• **Required action**: Within the entries below, please retype exactly the lines starting with the line that has "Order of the" and going on through the line that has "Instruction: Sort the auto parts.", but not the pictures.

[Stored records]
::::::::::

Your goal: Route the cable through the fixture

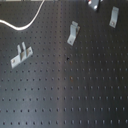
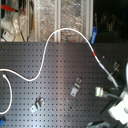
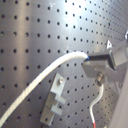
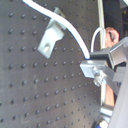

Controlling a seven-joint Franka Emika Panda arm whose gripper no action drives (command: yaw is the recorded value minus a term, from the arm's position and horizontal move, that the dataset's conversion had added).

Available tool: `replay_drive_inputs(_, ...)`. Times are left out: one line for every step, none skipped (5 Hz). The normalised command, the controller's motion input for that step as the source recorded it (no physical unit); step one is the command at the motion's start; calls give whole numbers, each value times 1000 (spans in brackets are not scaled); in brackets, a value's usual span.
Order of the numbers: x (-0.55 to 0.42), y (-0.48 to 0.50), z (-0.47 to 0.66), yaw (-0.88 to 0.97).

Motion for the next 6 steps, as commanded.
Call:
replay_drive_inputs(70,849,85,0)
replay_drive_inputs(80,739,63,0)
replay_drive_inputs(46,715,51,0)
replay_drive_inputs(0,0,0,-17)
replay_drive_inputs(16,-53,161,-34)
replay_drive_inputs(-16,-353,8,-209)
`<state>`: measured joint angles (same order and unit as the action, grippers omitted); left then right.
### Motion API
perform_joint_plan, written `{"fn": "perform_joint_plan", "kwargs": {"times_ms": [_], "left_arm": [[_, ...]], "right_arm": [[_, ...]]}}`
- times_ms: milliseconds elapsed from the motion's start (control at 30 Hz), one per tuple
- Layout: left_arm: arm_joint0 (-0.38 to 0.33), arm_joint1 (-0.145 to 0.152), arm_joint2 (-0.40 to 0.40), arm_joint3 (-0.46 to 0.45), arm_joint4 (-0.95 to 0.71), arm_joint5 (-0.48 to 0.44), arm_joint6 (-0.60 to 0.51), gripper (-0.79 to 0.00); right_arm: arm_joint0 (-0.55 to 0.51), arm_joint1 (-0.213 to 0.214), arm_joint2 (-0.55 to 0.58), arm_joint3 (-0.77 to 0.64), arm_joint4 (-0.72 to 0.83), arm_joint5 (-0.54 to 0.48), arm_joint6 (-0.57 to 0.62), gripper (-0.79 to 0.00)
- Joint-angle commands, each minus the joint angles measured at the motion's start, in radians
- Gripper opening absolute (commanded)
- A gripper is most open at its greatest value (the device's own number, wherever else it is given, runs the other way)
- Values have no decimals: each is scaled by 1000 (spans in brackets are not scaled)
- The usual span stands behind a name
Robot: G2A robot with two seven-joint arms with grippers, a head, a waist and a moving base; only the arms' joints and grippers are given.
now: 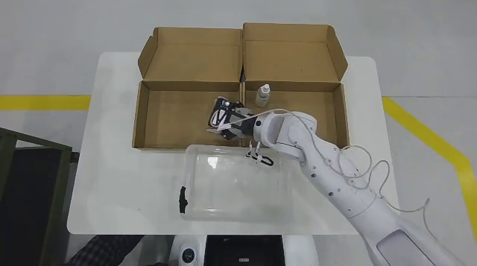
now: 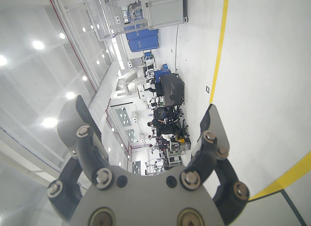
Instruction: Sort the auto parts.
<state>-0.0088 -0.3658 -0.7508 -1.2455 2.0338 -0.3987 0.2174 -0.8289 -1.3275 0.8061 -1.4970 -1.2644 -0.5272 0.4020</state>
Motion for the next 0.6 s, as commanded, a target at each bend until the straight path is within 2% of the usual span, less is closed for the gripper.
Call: {"fn": "perform_joint_plan", "kwargs": {"times_ms": [0,300,567], "left_arm": [[0,0,0,0,0,0,0,0],[0,0,0,0,0,0,0,0],[0,0,0,0,0,0,0,0]], "right_arm": [[-15,6,18,-35,-6,-9,-12,-197],[-125,40,124,-202,-52,-37,-71,-102],[-271,76,264,-317,-97,-42,-175,-65]]}}
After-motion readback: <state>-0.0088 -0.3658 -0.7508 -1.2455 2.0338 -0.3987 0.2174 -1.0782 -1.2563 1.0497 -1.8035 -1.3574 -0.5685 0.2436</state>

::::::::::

• **Output**:
Order of the numbers: x (-0.55 to 0.42), y (-0.48 to 0.50), z (-0.47 to 0.66), yaw (-0.88 to 0.97).

Motion for the next 6 steps, as commanded.
Call:
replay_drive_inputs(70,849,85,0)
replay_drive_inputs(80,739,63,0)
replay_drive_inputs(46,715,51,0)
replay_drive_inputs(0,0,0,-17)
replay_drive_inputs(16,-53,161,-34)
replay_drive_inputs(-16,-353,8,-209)
`<state>`: measured joint angles (same order and unit as the action, grippers omitted); left then right.
### Motion API
perform_joint_plan, written `{"fn": "perform_joint_plan", "kwargs": {"times_ms": [_], "left_arm": [[_, ...]], "right_arm": [[_, ...]]}}`
- times_ms: milliseconds elapsed from the motion's start (control at 30 Hz), one per tuple
- Layout: left_arm: arm_joint0 (-0.38 to 0.33), arm_joint1 (-0.145 to 0.152), arm_joint2 (-0.40 to 0.40), arm_joint3 (-0.46 to 0.45), arm_joint4 (-0.95 to 0.71), arm_joint5 (-0.48 to 0.44), arm_joint6 (-0.60 to 0.51), gripper (-0.79 to 0.00); right_arm: arm_joint0 (-0.55 to 0.51), arm_joint1 (-0.213 to 0.214), arm_joint2 (-0.55 to 0.58), arm_joint3 (-0.77 to 0.64), arm_joint4 (-0.72 to 0.83), arm_joint5 (-0.54 to 0.48), arm_joint6 (-0.57 to 0.62), gripper (-0.79 to 0.00)
- Joint-angle commands, each minus the joint angles measured at the motion's start, in radians
- Gripper opening absolute (commanded)
- A gripper is most open at its greatest value (the device's own number, wherever else it is given, runs the other way)
- Values have no decimals: each is scaled by 1000 (spans in brackets are not scaled)
- The usual span stands behind a name
Robot: G2A robot with two seven-joint arms with grippers, a head, a waist and a moving base; only the arms' joints and grippers are given.
now: 
now: 
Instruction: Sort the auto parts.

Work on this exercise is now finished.